After Friday’s devastating news about the mass killings in Newtown, CT I wonder how the town, the people who lost children, grandchildren, siblings, friends… how will they ever heal over this horrific tragedy?
I came home for lunch on friday, turned on the news and was stunned. I felt myself starting to tear up at the thought of children being gunned down. Information was still sketchy, but what they did know was that several children had been shot and killed.
I went back to work feeling helpless, and, as horrible as the news was, I didn’t want to turn it off. It was similar to what I felt on 9/11 – like if I kept listening to the reports maybe I could make sense of this tragedy. But the more I listened to the reports, the more I felt an overwhelming sadness settle in.
On Saturday morning, as I watched the news I called my mom. “Mom, isn’t this just horrible? I can only imagine what those parents felt like standing there waiting for their child to come out of the school… and they never came out.” At that point I broke down and cried on the phone with my mom.

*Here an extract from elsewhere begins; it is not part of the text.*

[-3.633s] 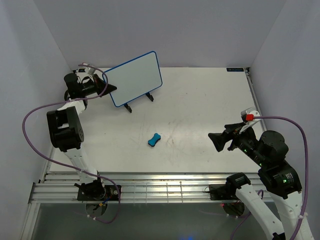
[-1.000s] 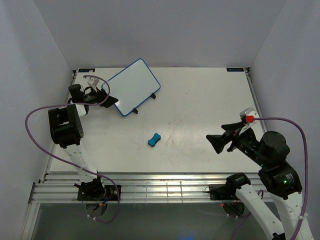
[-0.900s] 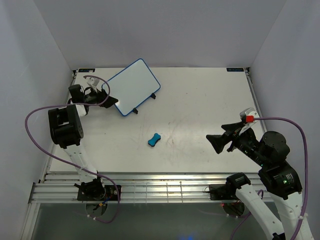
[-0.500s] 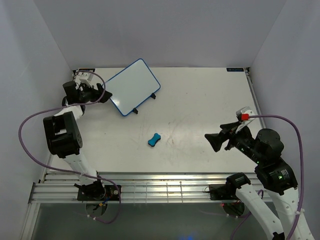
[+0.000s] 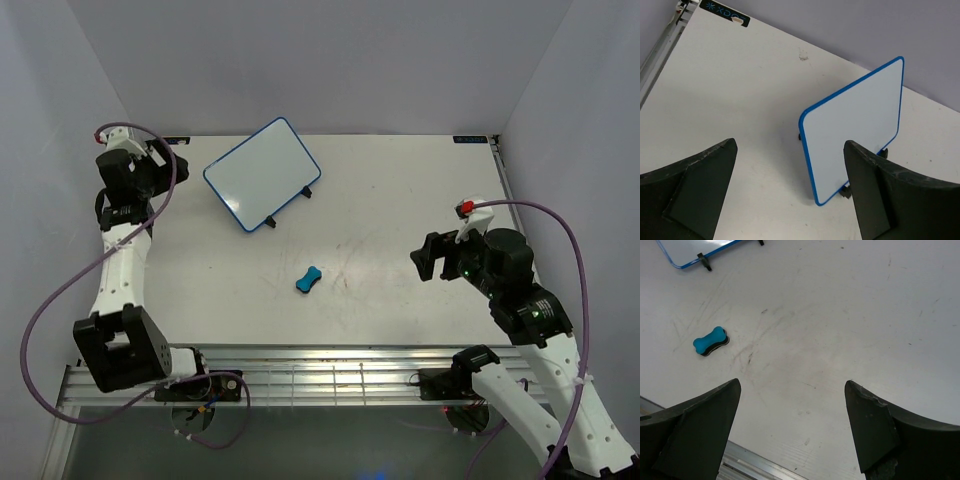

My parents have lost a child, my older brother, in a caving accident when he was only 20. My mom said, “Yes, it’s horrible to lose a child,” but we both agreed that he was lucky enough to be doing something he loved and didn’t have his life stolen from him by some senseless act of violence… the pain and anger have got to be unimaginable to lose someone to a violent act.
At the end of the conversation with my mom she said, “You just need to do something to help others, that what keeps these crazy, evil things from consuming us. Reach out to someone that needs help, give someone a hug that may be down… you have to keep doing good for others.”
So my wish for the Christmas season is that we reach out to each other with a kind word, a helpful hand and let kindness shine through. We need it now, more than ever.